**Instructions to follow:** The data is to be reproduced in full and without error.

Collection entries:
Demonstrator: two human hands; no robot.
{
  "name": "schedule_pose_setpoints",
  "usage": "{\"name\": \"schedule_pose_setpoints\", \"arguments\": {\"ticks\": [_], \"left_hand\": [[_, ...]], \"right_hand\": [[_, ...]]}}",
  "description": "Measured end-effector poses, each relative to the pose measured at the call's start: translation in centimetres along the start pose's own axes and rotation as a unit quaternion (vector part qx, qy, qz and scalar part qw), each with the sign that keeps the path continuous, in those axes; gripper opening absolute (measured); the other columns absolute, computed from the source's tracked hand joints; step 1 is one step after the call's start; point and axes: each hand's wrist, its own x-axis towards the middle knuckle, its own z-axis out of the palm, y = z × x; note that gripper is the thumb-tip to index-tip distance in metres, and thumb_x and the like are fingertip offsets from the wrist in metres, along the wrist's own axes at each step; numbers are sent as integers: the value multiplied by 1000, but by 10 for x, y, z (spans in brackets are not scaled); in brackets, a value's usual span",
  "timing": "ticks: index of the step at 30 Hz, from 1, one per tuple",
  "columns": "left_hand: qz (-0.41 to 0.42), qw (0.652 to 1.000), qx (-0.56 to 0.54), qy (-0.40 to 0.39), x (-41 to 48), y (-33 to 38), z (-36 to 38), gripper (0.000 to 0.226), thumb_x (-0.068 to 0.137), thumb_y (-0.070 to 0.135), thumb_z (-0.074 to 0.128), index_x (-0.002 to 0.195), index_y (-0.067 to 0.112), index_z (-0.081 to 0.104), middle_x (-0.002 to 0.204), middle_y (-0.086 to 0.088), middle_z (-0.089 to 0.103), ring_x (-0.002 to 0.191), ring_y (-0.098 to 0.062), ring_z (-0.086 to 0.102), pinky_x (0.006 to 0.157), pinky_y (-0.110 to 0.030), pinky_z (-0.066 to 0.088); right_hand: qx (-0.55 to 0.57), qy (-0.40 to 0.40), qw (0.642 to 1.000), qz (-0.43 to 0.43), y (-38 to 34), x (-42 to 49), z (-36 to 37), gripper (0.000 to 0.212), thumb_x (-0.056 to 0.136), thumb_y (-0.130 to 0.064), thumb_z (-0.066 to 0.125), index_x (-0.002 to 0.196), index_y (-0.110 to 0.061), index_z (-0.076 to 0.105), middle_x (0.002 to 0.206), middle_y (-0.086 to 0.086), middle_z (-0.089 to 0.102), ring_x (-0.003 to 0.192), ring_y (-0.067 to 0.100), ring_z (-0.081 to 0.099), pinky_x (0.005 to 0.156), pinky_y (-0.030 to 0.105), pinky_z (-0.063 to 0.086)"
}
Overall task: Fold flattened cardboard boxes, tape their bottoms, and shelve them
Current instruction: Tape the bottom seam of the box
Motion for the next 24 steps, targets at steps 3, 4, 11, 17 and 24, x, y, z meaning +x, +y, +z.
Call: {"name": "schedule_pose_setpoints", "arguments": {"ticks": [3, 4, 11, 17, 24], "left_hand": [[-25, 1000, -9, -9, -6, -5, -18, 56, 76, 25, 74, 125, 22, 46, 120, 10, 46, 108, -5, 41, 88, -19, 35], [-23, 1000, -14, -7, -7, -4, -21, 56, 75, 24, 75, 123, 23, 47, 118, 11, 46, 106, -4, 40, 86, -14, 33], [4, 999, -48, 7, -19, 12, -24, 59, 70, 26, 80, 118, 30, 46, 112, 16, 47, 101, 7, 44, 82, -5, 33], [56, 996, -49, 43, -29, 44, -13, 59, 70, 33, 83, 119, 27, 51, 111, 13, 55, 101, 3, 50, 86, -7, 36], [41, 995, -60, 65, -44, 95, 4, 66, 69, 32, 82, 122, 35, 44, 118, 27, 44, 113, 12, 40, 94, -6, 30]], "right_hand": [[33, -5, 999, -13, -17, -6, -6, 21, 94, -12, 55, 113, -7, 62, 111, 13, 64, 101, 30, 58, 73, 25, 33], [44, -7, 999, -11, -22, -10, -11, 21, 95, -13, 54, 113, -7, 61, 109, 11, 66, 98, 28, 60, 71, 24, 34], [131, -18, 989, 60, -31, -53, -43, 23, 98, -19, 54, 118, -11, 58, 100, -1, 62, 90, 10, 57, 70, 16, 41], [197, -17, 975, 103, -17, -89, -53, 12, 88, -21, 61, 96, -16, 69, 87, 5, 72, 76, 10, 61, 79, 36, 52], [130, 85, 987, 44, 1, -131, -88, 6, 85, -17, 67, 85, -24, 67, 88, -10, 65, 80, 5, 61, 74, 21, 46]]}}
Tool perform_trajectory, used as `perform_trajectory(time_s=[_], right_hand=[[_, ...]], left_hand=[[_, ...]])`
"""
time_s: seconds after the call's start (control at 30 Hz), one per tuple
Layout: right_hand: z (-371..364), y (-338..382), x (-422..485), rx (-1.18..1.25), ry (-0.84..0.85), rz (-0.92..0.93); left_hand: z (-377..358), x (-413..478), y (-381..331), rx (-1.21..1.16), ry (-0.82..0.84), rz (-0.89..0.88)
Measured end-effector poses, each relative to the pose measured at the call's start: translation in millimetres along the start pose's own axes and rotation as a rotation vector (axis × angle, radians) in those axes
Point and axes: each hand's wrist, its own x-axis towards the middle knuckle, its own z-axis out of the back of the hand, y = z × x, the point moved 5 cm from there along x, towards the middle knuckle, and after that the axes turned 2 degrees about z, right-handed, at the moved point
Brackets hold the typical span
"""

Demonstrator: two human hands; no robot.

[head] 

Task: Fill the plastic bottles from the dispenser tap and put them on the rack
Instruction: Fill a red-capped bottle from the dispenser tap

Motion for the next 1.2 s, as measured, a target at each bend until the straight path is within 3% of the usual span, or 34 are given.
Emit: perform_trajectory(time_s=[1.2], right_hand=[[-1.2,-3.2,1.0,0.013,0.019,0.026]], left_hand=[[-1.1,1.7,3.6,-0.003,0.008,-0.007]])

**Written response:**
Demonstrator: two human hands; no robot.
{
  "name": "schedule_pose_setpoints",
  "usage": "{\"name\": \"schedule_pose_setpoints\", \"arguments\": {\"ticks\": [_], \"left_hand\": [[_, ...]], \"right_hand\": [[_, ...]]}}",
  "description": "Measured end-effector poses, each relative to the pose measured at the call's start: translation in centimetres along the start pose's own axes and rotation as a unit quaternion (vector part qx, qy, qz and scalar part qw), each with the sign that keeps the path continuous, in those axes; gripper opening absolute (measured); the other columns absolute, computed from the source's tracked hand joints; step 1 is one step after the call's start; point and axes: each hand's wrist, its own x-axis towards the middle knuckle, its own z-axis out of the palm, y = z × x; note that gripper is the thumb-tip to index-tip distance in metres, and thumb_x and the like are fingertip offsets from the wrist in metres, along the wrist's own axes at each step; numbers are sent as integers: the value multiplied by 1000, but by 10 for x, y, z (spans in brackets are not scaled); in brackets, a value's usual span",
  "timing": "ticks: index of the step at 30 Hz, from 1, one per tuple",
  "columns": "left_hand: qz (-0.41 to 0.42), qw (0.652 to 1.000), qx (-0.56 to 0.54), qy (-0.40 to 0.39), x (-41 to 48), y (-33 to 38), z (-36 to 38), gripper (0.000 to 0.226), thumb_x (-0.068 to 0.137), thumb_y (-0.070 to 0.135), thumb_z (-0.074 to 0.128), index_x (-0.002 to 0.195), index_y (-0.067 to 0.112), index_z (-0.081 to 0.104), middle_x (-0.002 to 0.204), middle_y (-0.086 to 0.088), middle_z (-0.089 to 0.103), ring_x (-0.002 to 0.191), ring_y (-0.098 to 0.062), ring_z (-0.086 to 0.102), pinky_x (0.006 to 0.157), pinky_y (-0.110 to 0.030), pinky_z (-0.066 to 0.088); right_hand: qx (-0.55 to 0.57), qy (-0.40 to 0.40), qw (0.642 to 1.000), qz (-0.43 to 0.43), y (-38 to 34), x (-42 to 49), z (-36 to 37), gripper (0.000 to 0.212), thumb_x (-0.056 to 0.136), thumb_y (-0.130 to 0.064), thumb_z (-0.066 to 0.125), index_x (-0.002 to 0.196), index_y (-0.110 to 0.061), index_z (-0.076 to 0.105), middle_x (0.002 to 0.206), middle_y (-0.086 to 0.086), middle_z (-0.089 to 0.102), ring_x (-0.003 to 0.192), ring_y (-0.067 to 0.100), ring_z (-0.081 to 0.099), pinky_x (0.005 to 0.156), pinky_y (-0.030 to 0.105), pinky_z (-0.063 to 0.086)"
}
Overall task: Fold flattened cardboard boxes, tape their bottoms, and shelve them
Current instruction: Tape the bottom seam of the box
Motion for the next 24 steps, targets at steps 3, 4, 11, 17 and 24, x, y, z meaning +x, +y, +z.
Call: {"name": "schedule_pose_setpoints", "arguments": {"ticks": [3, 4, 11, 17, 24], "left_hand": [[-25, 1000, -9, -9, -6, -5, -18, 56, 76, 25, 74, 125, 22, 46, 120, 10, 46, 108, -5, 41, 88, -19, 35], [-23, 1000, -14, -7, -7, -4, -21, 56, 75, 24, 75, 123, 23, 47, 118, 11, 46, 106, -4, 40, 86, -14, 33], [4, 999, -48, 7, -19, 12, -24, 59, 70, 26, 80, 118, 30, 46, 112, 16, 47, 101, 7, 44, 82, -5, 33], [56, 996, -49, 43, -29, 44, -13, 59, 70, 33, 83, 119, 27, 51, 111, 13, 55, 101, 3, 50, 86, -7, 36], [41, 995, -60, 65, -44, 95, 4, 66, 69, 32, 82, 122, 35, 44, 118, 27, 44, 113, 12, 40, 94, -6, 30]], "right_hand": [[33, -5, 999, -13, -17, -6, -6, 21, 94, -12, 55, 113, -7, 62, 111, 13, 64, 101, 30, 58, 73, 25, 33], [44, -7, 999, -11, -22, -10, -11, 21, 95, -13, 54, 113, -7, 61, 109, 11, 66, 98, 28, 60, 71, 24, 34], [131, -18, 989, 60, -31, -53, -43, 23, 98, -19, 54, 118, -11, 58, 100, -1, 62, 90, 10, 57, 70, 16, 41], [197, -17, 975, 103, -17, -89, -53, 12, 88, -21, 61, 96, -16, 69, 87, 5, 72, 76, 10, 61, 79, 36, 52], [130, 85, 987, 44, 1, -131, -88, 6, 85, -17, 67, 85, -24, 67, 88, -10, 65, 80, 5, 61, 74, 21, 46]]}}
Tool perform_trajectory, used as `perform_trajectory(time_s=[_], right_hand=[[_, ...]], left_hand=[[_, ...]])`
"""
time_s: seconds after the call's start (control at 30 Hz), one per tuple
Layout: right_hand: z (-371..364), y (-338..382), x (-422..485), rx (-1.18..1.25), ry (-0.84..0.85), rz (-0.92..0.93); left_hand: z (-377..358), x (-413..478), y (-381..331), rx (-1.21..1.16), ry (-0.82..0.84), rz (-0.89..0.88)
Measured end-effector poses, each relative to the pose measured at the call's start: translation in millimetres along the start pose's own axes and rotation as a rotation vector (axis × angle, radians) in those axes
Point and axes: each hand's wrist, its own x-axis towards the middle knuckle, its own z-axis out of the back of the hand, y = z × x, the point moved 5 cm from there along x, towards the middle knuckle, and after that the axes turned 2 degrees about z, right-handed, at the moved point
Brackets hold the typical span
"""

Demonstrator: two human hands; no robot.

[head] 

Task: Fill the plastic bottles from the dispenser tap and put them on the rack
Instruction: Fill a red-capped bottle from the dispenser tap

Motion for the next 1.2 s, as measured, a target at each bend until the straight path is within 3% of the usual span, or 34 are given.
Emit: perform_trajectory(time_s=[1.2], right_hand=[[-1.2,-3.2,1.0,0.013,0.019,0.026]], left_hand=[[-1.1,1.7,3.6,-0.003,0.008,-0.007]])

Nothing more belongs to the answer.